В пятницу Виктор с восьми вечера ждал машину. Без десяти девять в дверь номера постучали.
– Войдите!
Вошел молодой парень.
– Вы товарищ Волков? – спросил он.
– Да.
– Я шофер. Приехал за вами от товарища Ведерникова.
– Я готов. Поедемте.
* * *
Валерьяну Ильичу Ведерникову было уже за пятьдесят.

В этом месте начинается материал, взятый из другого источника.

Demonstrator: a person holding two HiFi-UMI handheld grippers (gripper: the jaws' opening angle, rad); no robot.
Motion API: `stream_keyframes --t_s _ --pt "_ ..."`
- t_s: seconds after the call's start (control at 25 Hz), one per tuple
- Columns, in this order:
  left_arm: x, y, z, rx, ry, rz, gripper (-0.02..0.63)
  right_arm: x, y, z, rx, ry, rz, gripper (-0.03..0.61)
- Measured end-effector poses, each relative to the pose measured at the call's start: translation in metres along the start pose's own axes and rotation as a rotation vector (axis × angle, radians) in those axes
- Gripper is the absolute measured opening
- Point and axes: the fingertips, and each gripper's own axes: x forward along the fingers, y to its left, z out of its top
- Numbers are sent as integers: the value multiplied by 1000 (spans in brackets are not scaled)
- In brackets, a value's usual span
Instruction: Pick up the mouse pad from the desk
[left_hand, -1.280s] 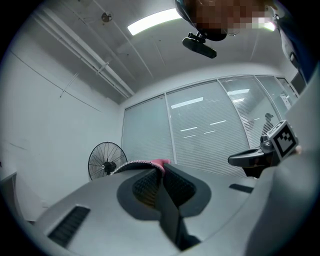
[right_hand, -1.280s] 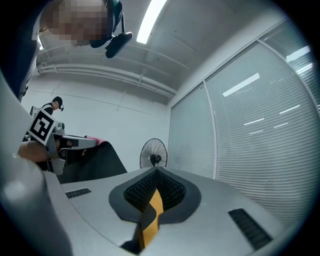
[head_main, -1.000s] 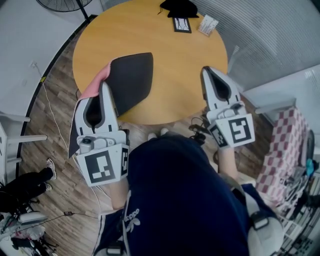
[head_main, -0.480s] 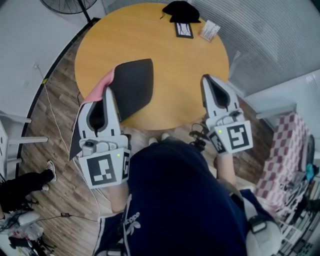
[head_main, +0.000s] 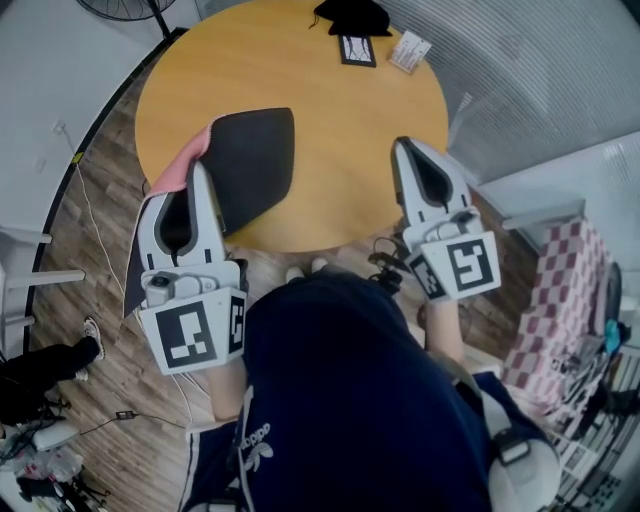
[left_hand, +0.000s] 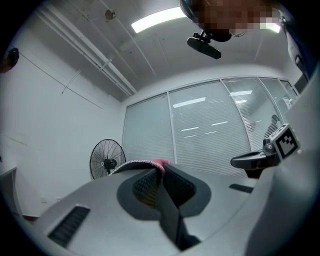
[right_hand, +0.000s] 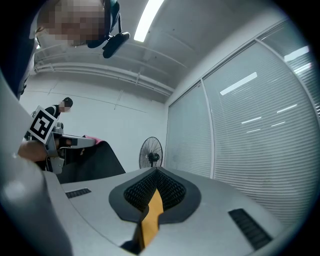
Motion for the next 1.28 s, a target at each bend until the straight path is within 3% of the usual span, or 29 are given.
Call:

Плотный, чуть ниже среднего роста, краснолицый, с пышными генеральскими усами, он призводил впечатление крепкого здоровяка. Сам он уроженец Донской области. Прекрасно знал казачество и его историю. В гражданскую войну командовал крупным военным соединением во второй конной армии Миронова, с которым очень дружил.
Встретил Валерьян Ильич Виктора весьма радушно, провел его в кабинет.

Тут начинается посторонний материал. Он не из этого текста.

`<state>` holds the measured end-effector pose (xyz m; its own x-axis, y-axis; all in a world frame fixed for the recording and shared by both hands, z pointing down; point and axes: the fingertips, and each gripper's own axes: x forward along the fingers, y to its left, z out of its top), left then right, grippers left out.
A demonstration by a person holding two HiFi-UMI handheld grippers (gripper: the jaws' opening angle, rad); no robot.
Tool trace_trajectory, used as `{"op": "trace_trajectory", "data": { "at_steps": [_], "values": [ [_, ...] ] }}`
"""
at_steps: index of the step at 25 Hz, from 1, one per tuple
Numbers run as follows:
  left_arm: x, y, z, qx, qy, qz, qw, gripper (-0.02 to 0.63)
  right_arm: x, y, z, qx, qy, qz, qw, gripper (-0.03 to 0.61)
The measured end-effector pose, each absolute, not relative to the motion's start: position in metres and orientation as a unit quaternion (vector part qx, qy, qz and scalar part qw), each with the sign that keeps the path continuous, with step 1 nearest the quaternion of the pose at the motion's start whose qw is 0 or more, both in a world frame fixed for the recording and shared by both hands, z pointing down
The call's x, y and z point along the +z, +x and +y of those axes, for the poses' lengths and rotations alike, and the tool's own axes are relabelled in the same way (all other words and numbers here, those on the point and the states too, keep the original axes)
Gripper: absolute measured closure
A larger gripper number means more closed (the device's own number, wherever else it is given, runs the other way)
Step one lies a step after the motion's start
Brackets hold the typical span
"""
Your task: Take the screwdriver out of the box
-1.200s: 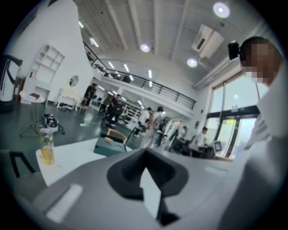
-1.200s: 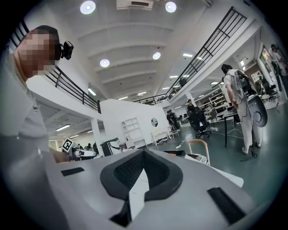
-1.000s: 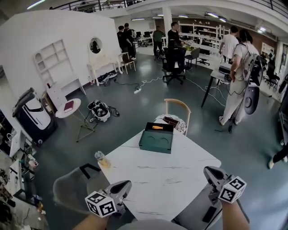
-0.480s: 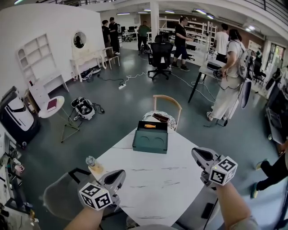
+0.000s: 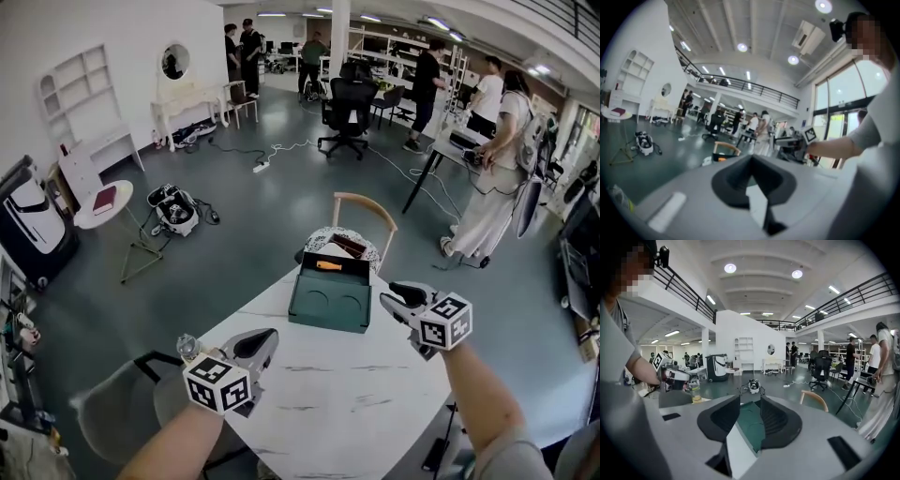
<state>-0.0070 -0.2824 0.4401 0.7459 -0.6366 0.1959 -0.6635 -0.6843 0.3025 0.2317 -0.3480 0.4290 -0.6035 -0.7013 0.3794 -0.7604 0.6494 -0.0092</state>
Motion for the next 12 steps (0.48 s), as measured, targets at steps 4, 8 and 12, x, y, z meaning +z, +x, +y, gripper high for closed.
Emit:
{"op": "trace_trajectory", "data": {
  "at_steps": [4, 8, 12],
  "values": [
    [0.466, 0.001, -0.319, 0.051, 0.915, -0.358, 0.178, 0.611, 0.466, 0.225, -0.401, 0.085, 0.405, -0.885, 0.212, 0.457],
    [0.492, 0.011, -0.352, 0.063, 0.915, -0.358, 0.178, 0.611, 0.506, 0.220, -0.447, 0.078, 0.397, -0.877, 0.261, 0.459],
    [0.513, 0.023, -0.383, 0.064, 0.912, -0.360, 0.188, 0.611, 0.539, 0.210, -0.486, 0.060, 0.384, -0.868, 0.310, 0.459]
  ]
}}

– Так вот вы какой? – рассматривал он Виктора. – Вы, оказывается, совсем молодой… А я-то думал, что вы такой это грузный, плечистый, с бородой и лампасами… Ха-ха!.. Шурочка! – крикнул он в дверь.

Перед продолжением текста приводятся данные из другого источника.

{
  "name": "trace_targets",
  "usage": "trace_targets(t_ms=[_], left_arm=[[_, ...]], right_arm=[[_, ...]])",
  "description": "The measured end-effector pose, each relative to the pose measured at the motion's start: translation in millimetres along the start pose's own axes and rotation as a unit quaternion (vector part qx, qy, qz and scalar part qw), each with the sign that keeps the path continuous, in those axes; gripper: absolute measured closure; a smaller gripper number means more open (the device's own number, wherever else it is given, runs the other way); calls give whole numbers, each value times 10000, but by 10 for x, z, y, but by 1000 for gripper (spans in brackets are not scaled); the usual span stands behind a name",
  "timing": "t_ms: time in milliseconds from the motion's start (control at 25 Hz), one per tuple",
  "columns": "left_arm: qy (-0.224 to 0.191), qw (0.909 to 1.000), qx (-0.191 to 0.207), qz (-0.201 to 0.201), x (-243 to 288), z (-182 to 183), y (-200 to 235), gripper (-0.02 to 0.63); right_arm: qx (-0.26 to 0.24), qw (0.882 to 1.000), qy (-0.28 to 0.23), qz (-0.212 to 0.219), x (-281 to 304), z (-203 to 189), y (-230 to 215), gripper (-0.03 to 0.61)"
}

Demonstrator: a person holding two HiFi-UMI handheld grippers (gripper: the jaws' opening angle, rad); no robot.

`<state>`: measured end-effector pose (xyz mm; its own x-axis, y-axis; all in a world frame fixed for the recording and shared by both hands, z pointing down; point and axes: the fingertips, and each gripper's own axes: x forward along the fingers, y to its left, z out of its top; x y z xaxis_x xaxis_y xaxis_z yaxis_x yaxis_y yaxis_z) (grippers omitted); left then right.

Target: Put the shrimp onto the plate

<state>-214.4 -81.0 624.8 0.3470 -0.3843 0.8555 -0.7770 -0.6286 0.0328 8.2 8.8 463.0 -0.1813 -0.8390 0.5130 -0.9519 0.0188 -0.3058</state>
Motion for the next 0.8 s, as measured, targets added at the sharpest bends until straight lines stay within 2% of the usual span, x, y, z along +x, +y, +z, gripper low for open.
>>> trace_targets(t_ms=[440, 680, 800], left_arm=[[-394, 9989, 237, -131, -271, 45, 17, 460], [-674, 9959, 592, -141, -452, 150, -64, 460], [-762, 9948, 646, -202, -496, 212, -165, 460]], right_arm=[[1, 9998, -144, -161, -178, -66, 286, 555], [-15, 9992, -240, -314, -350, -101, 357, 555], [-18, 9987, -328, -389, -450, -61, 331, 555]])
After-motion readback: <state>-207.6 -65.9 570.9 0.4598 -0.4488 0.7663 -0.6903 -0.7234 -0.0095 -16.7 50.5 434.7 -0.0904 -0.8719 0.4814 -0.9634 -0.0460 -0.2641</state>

Вошла молодая женщина лет тридцати, миловидная, с ласковыми выразительными синими глазами.
– Шурочка, – сказал Ведерников, смеясь. – Вот он какой красавец-то, этот писатель Волков. Никак на волка не похож… Знакомьтесь. Это моя супруга, Александра Кондратьевна, замечательная хозяйка и скверная певица… Ну-ну, Шурочка, чур не обижаться. Я же шучу… Она ведь артистка у меня, – пояснил он.
– Очень приятно, – певуче сказала Александра Кондратьевна, крепко пожимая руку Виктора. – Вам, наверно, уже говорил муж, какое чудесное впечатление на нас произвела ваша книга… Мне очень понравилась…
– Ну ладно, Шурочка, – сказал Ведерников. – Мы об этом еще поговорим… А сейчас ты, голубушка, сообрази-ка насчет ужина… Как вас зовут-то, товарищ Волков?.. Виктор-то знаю, а вот как по отчеству?
– Георгиевич.
– Ага, Виктор Георгиевич… Курите?.. Вот папиросы.
Виктор закурил.
Валерьян Ильич прикрыл дверь и подсел на диван к Виктору.
– Ваш роман, Виктор Георгиевич, – сказал он тихо и таинственно, читал Сталин… Да-да, читал и расхвалил… Только это между нами… Я не хочу, чтобы это вышло от меня. Об этом, конечно, будет скоро известно всем… Как-то мне довелось пойти к Сталину с докладом. У Сталина в это время сидел Кувшинов. Сталин держал в руках какую-то книжку… «Вот, говорит, книжка так книжка. Не читали?» – спросил он у меня и у Кувшинова. Посмотрел я книжку. «Казачья новь» Волкова. «Нет, не читал, говорю Иосиф Виссарионович». Кувшинов тоже сказал, что не читал. «Жаль, что не читали, – говорит Сталин. – Я считаю, что этот роман молодого писателя Волкова заслуживает внимания. Хороший роман, полезный и нужный». Стыдновато мне стало после такого разговора, послал я разыскать вашу книжку. Прочитал ее, и, действительно, книга замечательная…
Вошла Александра Кондратьевна.
– К вам можно?
– Конечно, – ответил Ведерников. – Секретов у нас от тебя нет никаких…
– Пойдемте в столовую, – сказала хозяйка. – Ужин подан.
Оба встали с дивана и пошли в столовую.